> **ASSIGNED TASK**
Return exactly the lines of the records below, starting at the line that contains "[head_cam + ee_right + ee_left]" and ending at the line that contains "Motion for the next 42", with both of those lines kept.

[Saved data entries]

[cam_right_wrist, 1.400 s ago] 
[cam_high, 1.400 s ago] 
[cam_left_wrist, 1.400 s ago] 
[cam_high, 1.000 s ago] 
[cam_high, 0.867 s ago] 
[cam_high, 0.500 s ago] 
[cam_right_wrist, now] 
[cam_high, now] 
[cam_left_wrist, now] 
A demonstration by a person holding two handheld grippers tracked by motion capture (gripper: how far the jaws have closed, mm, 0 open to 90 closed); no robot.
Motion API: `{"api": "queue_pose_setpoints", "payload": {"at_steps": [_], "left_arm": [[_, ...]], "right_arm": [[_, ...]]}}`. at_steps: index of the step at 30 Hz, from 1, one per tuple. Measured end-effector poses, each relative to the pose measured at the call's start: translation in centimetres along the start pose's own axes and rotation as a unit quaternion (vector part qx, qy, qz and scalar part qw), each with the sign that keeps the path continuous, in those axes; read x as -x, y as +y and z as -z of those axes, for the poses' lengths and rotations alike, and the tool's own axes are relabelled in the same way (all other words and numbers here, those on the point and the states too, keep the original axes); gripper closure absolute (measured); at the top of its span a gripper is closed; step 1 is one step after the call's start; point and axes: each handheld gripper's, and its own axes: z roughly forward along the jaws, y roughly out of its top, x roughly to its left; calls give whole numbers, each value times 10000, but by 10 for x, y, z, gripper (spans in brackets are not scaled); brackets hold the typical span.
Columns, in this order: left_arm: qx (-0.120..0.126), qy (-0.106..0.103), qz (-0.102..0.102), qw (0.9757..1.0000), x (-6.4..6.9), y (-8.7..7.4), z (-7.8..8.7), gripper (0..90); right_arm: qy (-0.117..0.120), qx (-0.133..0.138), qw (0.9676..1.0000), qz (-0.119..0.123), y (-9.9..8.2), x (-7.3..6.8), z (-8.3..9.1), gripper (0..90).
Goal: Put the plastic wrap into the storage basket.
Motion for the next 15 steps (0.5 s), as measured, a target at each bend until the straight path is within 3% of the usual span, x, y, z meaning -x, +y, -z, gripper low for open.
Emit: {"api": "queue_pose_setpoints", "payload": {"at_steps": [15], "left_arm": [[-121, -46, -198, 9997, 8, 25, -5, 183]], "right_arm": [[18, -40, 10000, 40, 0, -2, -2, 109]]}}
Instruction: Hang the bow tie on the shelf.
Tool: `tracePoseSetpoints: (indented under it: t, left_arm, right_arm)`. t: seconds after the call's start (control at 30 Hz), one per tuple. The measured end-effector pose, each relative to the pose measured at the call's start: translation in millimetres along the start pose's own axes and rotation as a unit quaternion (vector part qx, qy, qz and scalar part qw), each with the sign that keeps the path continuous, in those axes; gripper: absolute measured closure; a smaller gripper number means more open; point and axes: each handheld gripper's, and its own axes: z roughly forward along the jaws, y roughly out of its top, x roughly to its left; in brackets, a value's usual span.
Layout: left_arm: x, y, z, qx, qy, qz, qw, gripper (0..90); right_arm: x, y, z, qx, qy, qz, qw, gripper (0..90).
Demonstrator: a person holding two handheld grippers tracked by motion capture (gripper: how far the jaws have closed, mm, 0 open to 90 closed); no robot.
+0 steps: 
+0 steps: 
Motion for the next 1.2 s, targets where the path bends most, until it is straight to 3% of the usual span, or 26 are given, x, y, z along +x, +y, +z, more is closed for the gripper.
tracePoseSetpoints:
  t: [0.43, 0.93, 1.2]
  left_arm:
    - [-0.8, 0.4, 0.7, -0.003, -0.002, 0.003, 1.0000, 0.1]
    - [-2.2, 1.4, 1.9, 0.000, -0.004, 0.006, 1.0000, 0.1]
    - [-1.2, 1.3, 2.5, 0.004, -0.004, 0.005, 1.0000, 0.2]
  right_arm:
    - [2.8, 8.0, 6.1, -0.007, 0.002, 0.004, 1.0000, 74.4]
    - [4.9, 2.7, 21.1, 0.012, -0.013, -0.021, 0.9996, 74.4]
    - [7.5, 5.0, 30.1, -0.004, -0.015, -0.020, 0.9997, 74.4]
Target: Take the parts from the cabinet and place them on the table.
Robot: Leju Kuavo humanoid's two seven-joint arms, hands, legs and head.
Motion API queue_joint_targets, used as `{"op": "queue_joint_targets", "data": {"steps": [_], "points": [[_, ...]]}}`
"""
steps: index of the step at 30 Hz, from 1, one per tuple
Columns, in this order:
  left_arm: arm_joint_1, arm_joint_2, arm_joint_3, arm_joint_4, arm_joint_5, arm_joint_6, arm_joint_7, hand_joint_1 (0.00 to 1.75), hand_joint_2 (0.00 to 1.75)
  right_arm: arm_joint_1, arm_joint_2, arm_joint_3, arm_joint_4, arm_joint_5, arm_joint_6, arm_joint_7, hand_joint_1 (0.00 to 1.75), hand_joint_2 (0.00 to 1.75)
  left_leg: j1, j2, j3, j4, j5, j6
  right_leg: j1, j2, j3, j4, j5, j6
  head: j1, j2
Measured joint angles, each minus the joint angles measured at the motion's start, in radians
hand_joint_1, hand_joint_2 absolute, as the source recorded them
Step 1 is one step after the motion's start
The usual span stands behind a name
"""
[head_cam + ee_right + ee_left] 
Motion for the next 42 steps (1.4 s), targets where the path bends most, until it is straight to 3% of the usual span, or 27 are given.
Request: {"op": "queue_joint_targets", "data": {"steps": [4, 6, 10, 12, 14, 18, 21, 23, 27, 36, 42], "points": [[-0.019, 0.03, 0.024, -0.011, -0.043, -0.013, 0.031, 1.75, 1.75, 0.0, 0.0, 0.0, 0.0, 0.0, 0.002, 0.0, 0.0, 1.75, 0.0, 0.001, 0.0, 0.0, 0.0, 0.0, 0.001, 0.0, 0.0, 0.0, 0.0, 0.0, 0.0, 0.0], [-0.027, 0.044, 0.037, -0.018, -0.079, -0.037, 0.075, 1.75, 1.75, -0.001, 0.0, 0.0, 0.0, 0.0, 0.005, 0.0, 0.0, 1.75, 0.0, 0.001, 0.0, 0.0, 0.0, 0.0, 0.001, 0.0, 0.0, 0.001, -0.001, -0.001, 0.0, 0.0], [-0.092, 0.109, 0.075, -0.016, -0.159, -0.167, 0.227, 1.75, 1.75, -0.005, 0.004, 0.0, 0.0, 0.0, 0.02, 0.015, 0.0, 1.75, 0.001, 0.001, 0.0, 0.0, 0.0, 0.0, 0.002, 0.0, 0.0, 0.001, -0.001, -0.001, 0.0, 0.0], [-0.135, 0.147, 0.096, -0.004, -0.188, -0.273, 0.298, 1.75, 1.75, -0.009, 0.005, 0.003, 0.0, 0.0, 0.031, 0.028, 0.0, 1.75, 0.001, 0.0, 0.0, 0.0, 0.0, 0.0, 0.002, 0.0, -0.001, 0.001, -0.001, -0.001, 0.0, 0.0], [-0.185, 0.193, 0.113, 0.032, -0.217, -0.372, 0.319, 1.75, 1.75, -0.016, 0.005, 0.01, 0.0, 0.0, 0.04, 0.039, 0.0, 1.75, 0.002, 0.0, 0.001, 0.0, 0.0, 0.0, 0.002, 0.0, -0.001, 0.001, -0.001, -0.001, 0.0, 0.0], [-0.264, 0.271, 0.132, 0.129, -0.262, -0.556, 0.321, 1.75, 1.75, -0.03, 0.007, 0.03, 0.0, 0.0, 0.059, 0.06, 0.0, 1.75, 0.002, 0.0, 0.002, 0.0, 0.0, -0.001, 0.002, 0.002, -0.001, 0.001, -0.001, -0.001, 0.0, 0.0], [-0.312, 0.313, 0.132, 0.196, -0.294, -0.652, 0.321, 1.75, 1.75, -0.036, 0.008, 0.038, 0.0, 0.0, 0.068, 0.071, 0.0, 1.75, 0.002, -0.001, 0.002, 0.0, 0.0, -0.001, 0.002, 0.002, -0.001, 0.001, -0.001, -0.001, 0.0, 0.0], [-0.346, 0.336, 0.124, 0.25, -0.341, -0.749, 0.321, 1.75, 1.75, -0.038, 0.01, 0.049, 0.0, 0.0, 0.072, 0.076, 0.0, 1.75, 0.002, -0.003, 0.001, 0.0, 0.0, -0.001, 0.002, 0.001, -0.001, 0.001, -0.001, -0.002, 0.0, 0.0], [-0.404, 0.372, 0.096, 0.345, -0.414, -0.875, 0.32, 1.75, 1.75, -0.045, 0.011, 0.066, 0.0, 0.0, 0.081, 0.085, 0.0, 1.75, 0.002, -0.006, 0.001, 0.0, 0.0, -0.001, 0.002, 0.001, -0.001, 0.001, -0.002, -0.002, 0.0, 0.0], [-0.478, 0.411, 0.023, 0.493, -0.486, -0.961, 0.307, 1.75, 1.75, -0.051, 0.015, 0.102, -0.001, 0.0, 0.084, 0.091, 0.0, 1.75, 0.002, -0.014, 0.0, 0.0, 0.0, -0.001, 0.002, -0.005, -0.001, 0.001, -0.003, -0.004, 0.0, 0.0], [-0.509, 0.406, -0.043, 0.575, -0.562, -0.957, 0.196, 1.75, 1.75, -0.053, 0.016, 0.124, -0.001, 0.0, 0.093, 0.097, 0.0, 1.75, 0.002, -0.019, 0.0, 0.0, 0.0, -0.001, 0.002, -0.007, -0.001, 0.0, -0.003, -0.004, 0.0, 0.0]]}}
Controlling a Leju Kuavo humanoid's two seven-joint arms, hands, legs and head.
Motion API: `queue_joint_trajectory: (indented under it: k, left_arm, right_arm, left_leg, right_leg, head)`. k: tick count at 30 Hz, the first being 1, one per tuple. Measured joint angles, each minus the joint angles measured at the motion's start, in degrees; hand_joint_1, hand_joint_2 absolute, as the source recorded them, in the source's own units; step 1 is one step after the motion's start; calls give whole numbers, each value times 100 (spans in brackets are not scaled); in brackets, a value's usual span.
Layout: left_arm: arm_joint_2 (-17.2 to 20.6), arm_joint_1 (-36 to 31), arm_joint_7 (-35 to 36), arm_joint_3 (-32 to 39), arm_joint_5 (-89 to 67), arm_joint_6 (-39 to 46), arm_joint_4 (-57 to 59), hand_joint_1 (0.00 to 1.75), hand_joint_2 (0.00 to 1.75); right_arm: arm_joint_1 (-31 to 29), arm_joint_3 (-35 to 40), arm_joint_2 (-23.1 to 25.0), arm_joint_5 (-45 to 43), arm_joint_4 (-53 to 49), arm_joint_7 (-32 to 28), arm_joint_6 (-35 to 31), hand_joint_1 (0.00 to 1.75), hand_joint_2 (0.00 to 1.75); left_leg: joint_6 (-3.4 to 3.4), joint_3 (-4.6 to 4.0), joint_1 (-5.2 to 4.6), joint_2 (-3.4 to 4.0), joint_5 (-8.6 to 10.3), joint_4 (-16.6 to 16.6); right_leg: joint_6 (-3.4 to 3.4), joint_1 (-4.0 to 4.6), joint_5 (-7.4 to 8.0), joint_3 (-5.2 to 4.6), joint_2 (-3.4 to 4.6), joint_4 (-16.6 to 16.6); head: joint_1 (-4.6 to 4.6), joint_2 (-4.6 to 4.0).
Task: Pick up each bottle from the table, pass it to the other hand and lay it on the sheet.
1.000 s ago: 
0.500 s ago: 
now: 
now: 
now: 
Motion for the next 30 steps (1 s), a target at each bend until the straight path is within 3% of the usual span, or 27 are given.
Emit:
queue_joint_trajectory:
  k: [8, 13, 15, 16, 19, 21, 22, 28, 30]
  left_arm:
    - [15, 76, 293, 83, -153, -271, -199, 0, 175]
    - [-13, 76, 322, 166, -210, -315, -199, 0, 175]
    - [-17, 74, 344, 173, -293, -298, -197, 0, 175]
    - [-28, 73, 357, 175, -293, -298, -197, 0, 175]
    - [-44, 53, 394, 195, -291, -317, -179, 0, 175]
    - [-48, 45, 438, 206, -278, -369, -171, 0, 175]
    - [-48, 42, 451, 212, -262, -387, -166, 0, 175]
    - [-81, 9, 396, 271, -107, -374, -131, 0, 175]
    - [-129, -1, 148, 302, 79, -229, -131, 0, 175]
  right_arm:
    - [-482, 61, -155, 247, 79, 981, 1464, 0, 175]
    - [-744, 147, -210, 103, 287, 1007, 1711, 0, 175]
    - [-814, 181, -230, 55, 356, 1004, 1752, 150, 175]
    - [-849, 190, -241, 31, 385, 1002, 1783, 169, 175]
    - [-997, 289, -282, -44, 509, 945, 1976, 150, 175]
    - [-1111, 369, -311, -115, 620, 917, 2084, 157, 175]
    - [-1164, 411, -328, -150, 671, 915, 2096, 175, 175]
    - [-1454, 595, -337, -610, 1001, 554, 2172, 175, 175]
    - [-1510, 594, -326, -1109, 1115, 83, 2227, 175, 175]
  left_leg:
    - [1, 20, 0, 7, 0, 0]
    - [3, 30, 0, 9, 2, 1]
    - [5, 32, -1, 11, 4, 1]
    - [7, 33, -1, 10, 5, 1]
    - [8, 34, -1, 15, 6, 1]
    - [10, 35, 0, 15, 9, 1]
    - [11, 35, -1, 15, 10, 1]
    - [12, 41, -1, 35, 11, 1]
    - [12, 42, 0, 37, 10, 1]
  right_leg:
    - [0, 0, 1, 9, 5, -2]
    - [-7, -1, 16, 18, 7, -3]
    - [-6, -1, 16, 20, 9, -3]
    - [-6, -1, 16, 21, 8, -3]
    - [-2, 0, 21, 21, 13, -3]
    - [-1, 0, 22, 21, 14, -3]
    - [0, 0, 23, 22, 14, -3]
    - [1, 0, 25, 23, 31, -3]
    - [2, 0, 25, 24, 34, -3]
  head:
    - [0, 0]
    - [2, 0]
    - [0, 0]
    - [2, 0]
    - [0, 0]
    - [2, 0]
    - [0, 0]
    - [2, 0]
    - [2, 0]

> **RESULT OF THE TASK**
[head_cam + ee_right + ee_left] 
Motion for the next 42 steps (1.4 s), targets where the path bends most, until it is straight to 3% of the usual span, or 27 are given.

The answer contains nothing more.